Drei Todesfälle aus den Jahren 2011 bis 2016 werden im Verfahren genau beleuchtet werden. Die Vorwürfe sind ähnlich, der schwerwiegendste hängt mit dem Tod eines 80-Jährigen im August 2014 zusammen. Für die Staatsanwaltschaft stellt sich der Fall so dar: Der Mann sei mit dem Gesicht schwer auf ein Möbelstück gestürzt, woraufhin es ihm in den folgenden Tagen immer schlechter gegangen sei. Er habe hohes Fieber bekommen, nur noch löffelweise essen und trinken können, sei dehydriert. Die Chefin und ihr Pflegedienstleiter hätten im Einvernehmen mit dem Arzt angeordnet, dass der Mann "keinesfalls" in ein Krankenhaus verlegt werden dürfe. Der Vertragsarzt habe eine Lungenentzündung diagnostiziert, aber nichts weiter unternommen.

Fünf Tage nach dem Sturz sei der Patient an den Folgen der Lungenentzündung gestorben. Der Arzt habe anschließend im Totenschein "natürlicher Tod" und die Kurzbezeichnung für eine akute Herz-Kreislauf-Erkrankung eingetragen - er muss sich deshalb auch wegen des Verdachts der Urkundenfälschung verantworten. Aus Sicht der Ankläger wäre der Tod "mit an Sicherheit grenzender Wahrscheinlichkeit" zu vermeiden gewesen, wenn der Patient nach dem Sturz in ein Krankenhaus gebracht worden wäre. Nach Überzeugung der Staatsanwaltschaft haben die drei Angeklagten "aus Gleichgültigkeit" gegenüber dem Schicksal des Schutzbefohlenen gehandelt.
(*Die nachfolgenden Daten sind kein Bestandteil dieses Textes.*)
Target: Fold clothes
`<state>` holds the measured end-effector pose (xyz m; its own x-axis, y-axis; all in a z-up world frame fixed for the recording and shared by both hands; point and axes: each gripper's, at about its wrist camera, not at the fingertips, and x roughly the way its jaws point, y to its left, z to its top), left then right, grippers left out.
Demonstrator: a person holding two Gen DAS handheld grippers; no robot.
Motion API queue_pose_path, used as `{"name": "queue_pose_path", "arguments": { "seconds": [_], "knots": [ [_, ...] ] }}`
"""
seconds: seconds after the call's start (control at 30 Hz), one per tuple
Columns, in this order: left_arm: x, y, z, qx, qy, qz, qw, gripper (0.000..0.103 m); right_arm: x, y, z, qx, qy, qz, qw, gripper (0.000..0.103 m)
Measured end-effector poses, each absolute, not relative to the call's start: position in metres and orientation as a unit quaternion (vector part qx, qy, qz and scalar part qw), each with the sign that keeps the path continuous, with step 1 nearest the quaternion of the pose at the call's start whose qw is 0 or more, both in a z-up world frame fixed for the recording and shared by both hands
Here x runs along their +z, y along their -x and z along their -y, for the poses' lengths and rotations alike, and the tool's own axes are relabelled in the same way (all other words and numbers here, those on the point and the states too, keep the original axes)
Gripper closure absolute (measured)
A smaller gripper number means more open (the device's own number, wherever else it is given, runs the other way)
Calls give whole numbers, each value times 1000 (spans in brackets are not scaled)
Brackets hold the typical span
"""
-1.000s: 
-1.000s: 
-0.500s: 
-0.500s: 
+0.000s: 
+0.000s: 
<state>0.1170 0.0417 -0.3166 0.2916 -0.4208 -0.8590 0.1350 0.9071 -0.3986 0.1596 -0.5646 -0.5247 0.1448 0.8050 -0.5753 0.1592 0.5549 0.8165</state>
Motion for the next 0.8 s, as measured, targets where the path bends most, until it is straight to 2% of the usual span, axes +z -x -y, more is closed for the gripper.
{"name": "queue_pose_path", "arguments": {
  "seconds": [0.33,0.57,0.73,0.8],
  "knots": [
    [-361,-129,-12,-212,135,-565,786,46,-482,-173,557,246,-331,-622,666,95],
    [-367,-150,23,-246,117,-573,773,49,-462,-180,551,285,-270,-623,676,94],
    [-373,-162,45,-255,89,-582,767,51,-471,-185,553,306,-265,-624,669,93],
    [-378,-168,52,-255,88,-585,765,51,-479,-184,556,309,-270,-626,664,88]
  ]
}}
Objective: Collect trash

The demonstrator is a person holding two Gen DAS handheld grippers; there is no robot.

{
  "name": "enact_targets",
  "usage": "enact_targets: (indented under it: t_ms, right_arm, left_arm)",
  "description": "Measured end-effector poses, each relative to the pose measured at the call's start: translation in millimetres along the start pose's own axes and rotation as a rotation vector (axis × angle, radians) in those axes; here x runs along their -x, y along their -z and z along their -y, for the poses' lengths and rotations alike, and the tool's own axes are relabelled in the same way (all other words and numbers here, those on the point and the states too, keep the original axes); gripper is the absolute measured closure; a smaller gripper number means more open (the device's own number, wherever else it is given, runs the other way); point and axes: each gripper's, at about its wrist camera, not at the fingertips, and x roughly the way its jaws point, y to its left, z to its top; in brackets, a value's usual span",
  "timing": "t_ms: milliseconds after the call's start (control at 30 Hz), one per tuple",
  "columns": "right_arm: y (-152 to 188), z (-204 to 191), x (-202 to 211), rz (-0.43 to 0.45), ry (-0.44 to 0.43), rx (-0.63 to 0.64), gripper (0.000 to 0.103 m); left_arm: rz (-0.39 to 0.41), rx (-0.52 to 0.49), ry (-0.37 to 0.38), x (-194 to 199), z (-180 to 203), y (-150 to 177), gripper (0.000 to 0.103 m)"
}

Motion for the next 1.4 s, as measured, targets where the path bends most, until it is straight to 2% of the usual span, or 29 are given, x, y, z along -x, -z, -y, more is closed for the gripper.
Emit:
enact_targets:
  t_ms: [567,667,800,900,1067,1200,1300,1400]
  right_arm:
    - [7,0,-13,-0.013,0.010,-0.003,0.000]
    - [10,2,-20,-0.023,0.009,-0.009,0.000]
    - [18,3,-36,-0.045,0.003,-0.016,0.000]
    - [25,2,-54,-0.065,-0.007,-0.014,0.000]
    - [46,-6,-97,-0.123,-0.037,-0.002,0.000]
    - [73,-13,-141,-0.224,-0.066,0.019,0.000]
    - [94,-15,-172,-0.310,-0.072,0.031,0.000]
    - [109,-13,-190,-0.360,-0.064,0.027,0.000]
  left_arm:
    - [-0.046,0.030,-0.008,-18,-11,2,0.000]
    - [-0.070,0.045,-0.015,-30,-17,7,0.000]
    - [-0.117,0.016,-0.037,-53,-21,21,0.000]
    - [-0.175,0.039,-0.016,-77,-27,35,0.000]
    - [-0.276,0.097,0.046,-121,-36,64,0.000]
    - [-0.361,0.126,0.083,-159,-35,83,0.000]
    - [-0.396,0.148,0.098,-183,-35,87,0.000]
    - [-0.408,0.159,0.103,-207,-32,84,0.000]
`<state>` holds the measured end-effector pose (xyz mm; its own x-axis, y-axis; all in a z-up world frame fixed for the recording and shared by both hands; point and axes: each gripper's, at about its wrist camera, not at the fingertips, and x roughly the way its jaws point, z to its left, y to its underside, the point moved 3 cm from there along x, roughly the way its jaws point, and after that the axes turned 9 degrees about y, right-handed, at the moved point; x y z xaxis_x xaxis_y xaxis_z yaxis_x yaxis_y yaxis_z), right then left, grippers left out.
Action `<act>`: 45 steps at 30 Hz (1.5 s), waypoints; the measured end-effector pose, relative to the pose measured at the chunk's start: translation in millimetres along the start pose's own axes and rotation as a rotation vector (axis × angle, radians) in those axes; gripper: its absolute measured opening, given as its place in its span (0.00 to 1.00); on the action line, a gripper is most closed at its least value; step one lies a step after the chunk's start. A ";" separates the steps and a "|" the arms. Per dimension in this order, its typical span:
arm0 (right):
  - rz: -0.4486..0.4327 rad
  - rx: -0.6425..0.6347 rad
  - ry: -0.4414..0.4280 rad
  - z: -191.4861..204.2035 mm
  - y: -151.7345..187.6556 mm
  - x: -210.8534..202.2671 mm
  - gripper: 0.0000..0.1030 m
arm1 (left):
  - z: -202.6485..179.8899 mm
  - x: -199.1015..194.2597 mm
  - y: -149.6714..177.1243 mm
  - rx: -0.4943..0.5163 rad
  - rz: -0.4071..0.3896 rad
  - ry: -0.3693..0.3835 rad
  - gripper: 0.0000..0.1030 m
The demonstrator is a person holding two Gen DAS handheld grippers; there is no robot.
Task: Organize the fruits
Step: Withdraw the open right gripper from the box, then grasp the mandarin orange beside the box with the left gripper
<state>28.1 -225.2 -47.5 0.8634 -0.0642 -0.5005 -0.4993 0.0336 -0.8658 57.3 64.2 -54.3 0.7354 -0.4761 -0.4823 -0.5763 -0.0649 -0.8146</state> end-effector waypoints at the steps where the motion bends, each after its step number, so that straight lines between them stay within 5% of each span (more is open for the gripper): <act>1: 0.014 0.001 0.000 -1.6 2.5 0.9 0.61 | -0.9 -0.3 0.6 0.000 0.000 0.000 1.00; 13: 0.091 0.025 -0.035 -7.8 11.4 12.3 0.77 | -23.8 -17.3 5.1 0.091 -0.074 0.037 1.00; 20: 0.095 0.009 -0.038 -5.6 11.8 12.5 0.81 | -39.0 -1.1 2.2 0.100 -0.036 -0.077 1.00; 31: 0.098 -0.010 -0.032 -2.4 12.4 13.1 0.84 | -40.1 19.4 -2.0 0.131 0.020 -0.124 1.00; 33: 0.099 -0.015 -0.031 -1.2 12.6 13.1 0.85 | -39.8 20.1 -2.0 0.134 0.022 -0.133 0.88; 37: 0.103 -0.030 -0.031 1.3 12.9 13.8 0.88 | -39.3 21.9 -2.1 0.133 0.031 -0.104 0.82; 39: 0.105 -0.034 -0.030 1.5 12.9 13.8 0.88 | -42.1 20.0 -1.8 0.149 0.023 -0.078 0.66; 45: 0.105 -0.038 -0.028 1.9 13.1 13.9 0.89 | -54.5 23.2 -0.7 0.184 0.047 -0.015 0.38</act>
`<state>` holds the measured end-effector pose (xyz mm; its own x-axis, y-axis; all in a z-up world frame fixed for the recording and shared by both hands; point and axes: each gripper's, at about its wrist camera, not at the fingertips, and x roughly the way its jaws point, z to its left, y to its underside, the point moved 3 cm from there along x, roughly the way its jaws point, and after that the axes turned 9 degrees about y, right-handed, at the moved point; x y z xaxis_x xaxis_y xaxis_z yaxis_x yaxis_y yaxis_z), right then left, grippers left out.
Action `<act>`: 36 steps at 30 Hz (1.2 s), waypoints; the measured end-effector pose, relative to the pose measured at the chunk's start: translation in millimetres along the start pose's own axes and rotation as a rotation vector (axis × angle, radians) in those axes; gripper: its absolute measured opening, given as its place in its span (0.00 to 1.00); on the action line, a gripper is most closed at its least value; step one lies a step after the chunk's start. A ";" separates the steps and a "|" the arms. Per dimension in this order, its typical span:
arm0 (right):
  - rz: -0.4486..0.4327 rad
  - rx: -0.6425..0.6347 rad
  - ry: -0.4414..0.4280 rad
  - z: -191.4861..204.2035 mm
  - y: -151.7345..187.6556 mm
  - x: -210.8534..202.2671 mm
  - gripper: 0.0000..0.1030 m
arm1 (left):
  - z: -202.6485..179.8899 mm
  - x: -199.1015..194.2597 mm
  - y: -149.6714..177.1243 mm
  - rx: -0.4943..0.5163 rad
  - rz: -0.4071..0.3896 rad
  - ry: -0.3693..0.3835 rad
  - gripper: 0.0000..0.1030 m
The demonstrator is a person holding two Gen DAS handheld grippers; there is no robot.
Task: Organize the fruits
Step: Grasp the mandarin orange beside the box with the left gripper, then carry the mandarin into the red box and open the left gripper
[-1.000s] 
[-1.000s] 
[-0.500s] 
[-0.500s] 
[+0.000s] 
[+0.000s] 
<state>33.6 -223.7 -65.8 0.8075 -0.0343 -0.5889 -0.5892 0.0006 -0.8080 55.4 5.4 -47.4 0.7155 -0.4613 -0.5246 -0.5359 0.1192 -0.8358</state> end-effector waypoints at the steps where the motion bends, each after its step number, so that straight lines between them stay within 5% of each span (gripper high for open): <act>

Mehrere Pflegekräfte hätten vergeblich gegen dieses Verhalten protestiert. Doch die Heimleiterin und der Pflegedienstleiter hätten ihren Mitarbeitern ausdrücklich verboten, selbst einen Arzt zu verständigen, wenn ein Heimbewohner erkrankt.

Der Prozess ist wegen der komplexen Vorwürfe und der vielen Verfahrensbeteiligten schwierig zu planen - die Staatsanwaltschaft hat allein 43 Zeugen benannt. Derzeit sind 27 weitere Verhandlungstage vorgesehen. Ein Urteil wird wohl erst Anfang 2020 fallen.